– Полюбишь – поймешь, – горько усмехнулся Валерий, поднимаясь со стула и тем самым показывая, что разговор окончен.

Я так и остался сидеть за столом, озадаченный словами Ключевого.

***

В августе должно было всё решиться, буквально со дня на день. Емельяненко окончательно ушел в тень, не забыв якобы «обанкротить» и опечатать клуб «77», а вместе с ним и казино. Но если учесть, что у него целая сеть, то невелика потеря. Кобылина он подставил под удар, отдав в полное распоряжение правосудия. Мне через людей Ключевого передал пламенный привет и обещание следить, чтобы я «не выкинул ещё чего-нибудь» против «его величества». В ответ мне оставалось лишь усмехнуться: плевать на его грязные дела, я только хотел вернуть своё.

По сложившейся системе, опять отправился в Германию, дожидаясь, пока следствие вынесет решение по Кобылину. В положительном результате я ни капли не сомневался.

Отец и Виола жили у её сестры в Нюрнберге, в двухэтажном особняке. Уверен, что родственники мачехи испытывали некоторые неудобства в связи с этим вынужденным соседством, однако ни разу не попрекнули нас, за что я был им безмерно благодарен.

Сейчас сестра и вовсе уехала с мужем в отпуск, оставив дом в нашем полном распоряжении. Я толкнул плечом массивную деревянную дверь и не спеша вошел в просторный холл. Преодолев арку, направился в комнату отца. Он полулежал на кожаном диване и листал какую-то немецкую газету.

– Язык учишь или просто картинки смотришь? – выдал я издевку вместо приветствия и рассмеялся.

Губы папы тронула добрая улыбка. Он осторожно встал и подошел ко мне, чтобы обнять. Да, чувство вины творило с ним чудеса.

– Привет, сынок, как там дела? – не церемонясь, спросил о главном.

– Неплохо, – неопределенно начал я, сохраняя интригу, но быстро сдался. – Кобылин под следствием. Думаю, скоро его закроют, а нам вернут имущество.

– Отличная новость, – вымученно улыбнулся отец и пролепетал шепотом. – Прости меня, сынок.

Он просил прощения каждую нашу встречу, и мне это порядком надоело.

– Если ещё раз скажешь это, и сдам тебя в дом престарелых, – усмехнулся я и похлопал отца по плечу. Добавил уже серьезно. – Твой поступок чуть не разрушил всю нашу жизнь, и я надеюсь, что ты никогда больше не повторишь ничего подобного...

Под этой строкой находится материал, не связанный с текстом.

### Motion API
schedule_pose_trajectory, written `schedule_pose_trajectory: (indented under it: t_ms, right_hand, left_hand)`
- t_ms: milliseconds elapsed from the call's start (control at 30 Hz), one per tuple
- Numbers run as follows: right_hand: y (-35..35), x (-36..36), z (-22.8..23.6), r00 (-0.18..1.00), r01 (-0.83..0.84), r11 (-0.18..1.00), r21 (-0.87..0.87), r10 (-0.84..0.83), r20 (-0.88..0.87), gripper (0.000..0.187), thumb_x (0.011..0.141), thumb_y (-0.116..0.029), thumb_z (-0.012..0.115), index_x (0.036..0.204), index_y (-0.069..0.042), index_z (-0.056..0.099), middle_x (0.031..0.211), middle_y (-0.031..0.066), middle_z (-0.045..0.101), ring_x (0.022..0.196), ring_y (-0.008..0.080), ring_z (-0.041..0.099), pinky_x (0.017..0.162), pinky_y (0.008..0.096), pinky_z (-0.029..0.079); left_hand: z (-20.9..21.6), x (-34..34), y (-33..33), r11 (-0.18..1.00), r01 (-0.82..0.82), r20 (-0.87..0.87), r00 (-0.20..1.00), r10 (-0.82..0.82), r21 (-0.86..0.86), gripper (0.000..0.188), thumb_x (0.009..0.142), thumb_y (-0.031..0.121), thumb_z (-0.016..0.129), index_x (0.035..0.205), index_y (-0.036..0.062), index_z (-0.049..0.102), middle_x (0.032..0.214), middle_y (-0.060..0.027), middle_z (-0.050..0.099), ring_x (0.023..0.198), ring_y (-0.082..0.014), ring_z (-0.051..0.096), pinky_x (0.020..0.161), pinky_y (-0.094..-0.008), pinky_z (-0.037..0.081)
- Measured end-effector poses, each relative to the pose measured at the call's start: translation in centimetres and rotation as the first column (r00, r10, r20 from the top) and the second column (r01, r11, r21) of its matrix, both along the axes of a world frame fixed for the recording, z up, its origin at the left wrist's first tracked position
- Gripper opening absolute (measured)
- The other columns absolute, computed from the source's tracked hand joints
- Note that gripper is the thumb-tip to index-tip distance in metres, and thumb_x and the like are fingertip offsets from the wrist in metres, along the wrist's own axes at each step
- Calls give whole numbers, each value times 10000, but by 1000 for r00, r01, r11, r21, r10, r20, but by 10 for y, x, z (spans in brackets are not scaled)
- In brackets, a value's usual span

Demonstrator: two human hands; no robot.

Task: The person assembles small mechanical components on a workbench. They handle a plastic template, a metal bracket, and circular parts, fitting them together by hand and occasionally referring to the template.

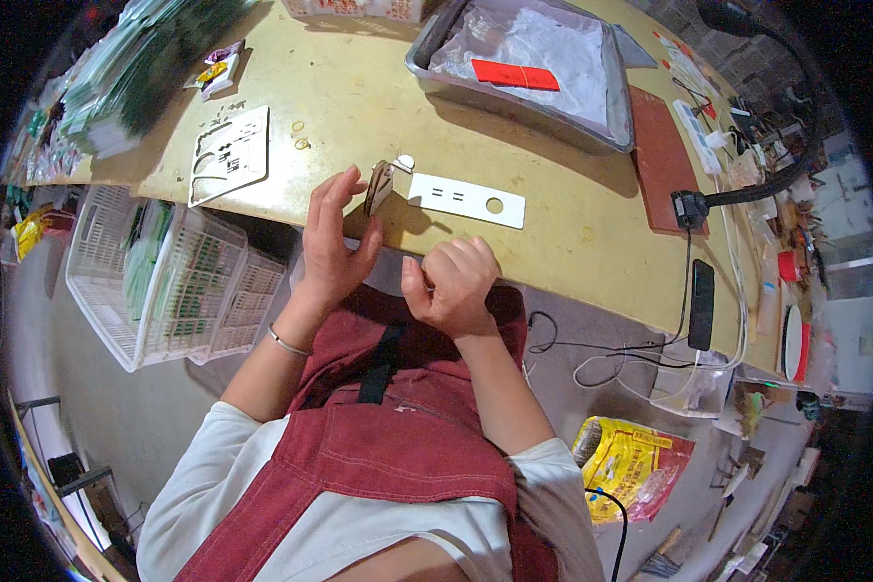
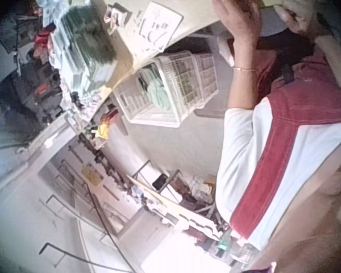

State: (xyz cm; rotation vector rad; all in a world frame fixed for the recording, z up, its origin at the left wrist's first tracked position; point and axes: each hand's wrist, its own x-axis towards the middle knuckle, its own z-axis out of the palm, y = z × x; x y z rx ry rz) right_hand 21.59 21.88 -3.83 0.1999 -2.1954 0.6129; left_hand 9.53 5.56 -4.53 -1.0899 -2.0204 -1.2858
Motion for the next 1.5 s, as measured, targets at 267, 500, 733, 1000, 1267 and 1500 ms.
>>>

Анатолий кивнул и хотел сказать что-то ещё, как в комнату нерешительно вплыла Виола, замерев на пороге. После того случая с поцелуем мы с ней не общались. Я воспринимал её исключительно как сиделку для папы и целенаправленно избегал. Она тоже не обременяла своим долгим присутствием. Однако сейчас Виола была настроена решительно, устремив на меня свои голубые глаза и легко кивнув головой, приглашая на разговор.

– Чего ты хотела? – хмуро спросил я, когда мы оказались вдвоем в кабинете.

– Хотела извиниться, – начала Виола.

– Извинения не приняты, – холодно отрезал я и собрался уходить.

– Подожди, пожалуйста! – коснулась мачеха моего предплечья. Я тут же отскочил от неё, как от прокажённой. – Мне было так тяжело, отчаялась, и...

– Мне это неинтересно, – грубо перебил её. – Я ценю то, что ты приняла моего отца и ухаживаешь за ним сейчас. В данный момент мы зависим от тебя и твоей сестры, так уж получилось. В противном случае нас давно не было бы рядом. Как только я верну имущество, мы с отцом уедем. Оплачу твоей сестре все издержки, но тебя не больше видеть не хочу.

– Но я люблю Анатолия! – воскликнула Виола.

– Ты бы определилась, мать, – бросил я и покинул кабинет.

Закипая от злости, вышел во двор. Солнце жарило нещадно, душный воздух забирался в нос и обжигал, скрючивая легкие. Я ослабил ворот рубашки и попытался сделать вдох, но лишь закашлялся. Терпеть не могу лето!